TASK ITEM
Leave out the images and repeat the listing below without a single change.

RECORDED INFORMATION
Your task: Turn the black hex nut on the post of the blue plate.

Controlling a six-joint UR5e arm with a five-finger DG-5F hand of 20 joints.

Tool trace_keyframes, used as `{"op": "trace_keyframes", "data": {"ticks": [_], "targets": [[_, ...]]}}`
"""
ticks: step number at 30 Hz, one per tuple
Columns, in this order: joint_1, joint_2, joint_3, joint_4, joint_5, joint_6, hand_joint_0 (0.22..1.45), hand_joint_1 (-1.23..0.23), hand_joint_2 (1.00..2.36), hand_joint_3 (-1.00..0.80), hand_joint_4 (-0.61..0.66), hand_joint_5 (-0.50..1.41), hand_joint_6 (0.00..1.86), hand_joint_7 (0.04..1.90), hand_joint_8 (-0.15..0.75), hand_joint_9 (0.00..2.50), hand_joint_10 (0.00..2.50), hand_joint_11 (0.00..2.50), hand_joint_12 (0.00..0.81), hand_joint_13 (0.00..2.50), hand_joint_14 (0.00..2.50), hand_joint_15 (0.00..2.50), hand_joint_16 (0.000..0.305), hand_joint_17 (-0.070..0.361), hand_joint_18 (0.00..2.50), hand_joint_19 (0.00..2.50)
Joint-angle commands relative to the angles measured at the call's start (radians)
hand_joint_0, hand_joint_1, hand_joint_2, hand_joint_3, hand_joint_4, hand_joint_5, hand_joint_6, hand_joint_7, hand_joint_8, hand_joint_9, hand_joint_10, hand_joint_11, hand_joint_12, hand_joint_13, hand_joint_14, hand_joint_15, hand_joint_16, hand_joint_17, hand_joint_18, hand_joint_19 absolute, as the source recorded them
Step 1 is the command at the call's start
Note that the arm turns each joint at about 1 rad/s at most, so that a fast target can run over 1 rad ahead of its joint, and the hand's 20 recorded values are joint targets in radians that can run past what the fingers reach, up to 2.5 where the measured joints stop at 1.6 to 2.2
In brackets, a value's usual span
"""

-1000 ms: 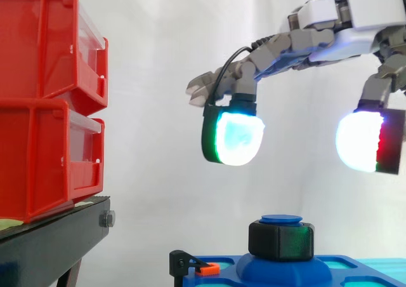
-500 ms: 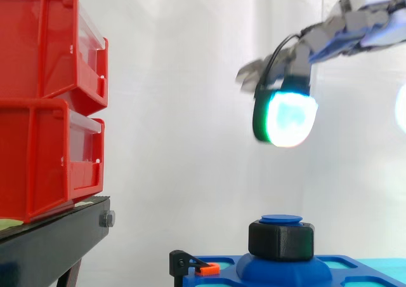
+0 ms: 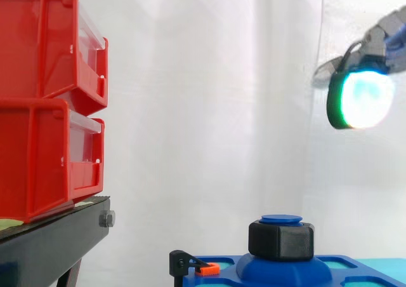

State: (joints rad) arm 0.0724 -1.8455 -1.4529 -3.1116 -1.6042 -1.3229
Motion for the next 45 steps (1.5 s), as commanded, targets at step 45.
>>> {"op": "trace_keyframes", "data": {"ticks": [45], "targets": [[0.001, 0.019, -0.018, -0.036, 0.115, 0.786, 0.42, -0.5, 1.0, -0.5, 0.06, -0.25, 0.5, 0.59, 0.106, 0.0, 0.0, 0.0, 0.291, 0.0, 0.0, 0.06, 0.046, 0.103, 0.0, 0.17]]}}
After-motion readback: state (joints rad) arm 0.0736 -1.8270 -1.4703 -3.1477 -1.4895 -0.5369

WRITTEN RESPONSE
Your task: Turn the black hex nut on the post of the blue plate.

Controlling a six-joint UR5e arm with a five-finger DG-5F hand of 20 joints.

Tool trace_keyframes, used as `{"op": "trace_keyframes", "data": {"ticks": [_], "targets": [[_, ...]]}}`
"""
ticks: step number at 30 Hz, one per tuple
Columns, in this order: joint_1, joint_2, joint_3, joint_4, joint_5, joint_6, hand_joint_0 (0.22..1.45), hand_joint_1 (-1.23..0.23), hand_joint_2 (1.00..2.36), hand_joint_3 (-1.00..0.80), hand_joint_4 (-0.61..0.66), hand_joint_5 (-0.50..1.41), hand_joint_6 (0.00..1.86), hand_joint_7 (0.04..1.90), hand_joint_8 (-0.15..0.75), hand_joint_9 (0.00..2.50), hand_joint_10 (0.00..2.50), hand_joint_11 (0.00..2.50), hand_joint_12 (0.00..0.81), hand_joint_13 (0.00..2.50), hand_joint_14 (0.00..2.50), hand_joint_15 (0.00..2.50), hand_joint_16 (0.000..0.305), hand_joint_17 (-0.070..0.361), hand_joint_18 (0.00..2.50), hand_joint_19 (0.00..2.50)
Joint-angle commands relative to the angles measured at the call's start (radians)
hand_joint_0, hand_joint_1, hand_joint_2, hand_joint_3, hand_joint_4, hand_joint_5, hand_joint_6, hand_joint_7, hand_joint_8, hand_joint_9, hand_joint_10, hand_joint_11, hand_joint_12, hand_joint_13, hand_joint_14, hand_joint_15, hand_joint_16, hand_joint_17, hand_joint_18, hand_joint_19 absolute, as the source recorded them
Step 1 is the command at the call's start
Note that the arm turns each joint at about 1 rad/s at most, so that a fast target can run over 1 rad ahead of its joint, and the hand's 20 recorded values are joint targets in radians that can run past what the fingers reach, up to 2.5 where the measured joints stop at 1.6 to 2.2
In brackets, a value's usual span
"""

-1000 ms: 
-500 ms: 
+0 ms: 

State: (joints rad) arm 0.0724 -1.8455 -1.4529 -3.1116 -1.6042 -1.3229
Motion for the next 45 steps (1.5 s), as commanded, targets at step 45.
>>> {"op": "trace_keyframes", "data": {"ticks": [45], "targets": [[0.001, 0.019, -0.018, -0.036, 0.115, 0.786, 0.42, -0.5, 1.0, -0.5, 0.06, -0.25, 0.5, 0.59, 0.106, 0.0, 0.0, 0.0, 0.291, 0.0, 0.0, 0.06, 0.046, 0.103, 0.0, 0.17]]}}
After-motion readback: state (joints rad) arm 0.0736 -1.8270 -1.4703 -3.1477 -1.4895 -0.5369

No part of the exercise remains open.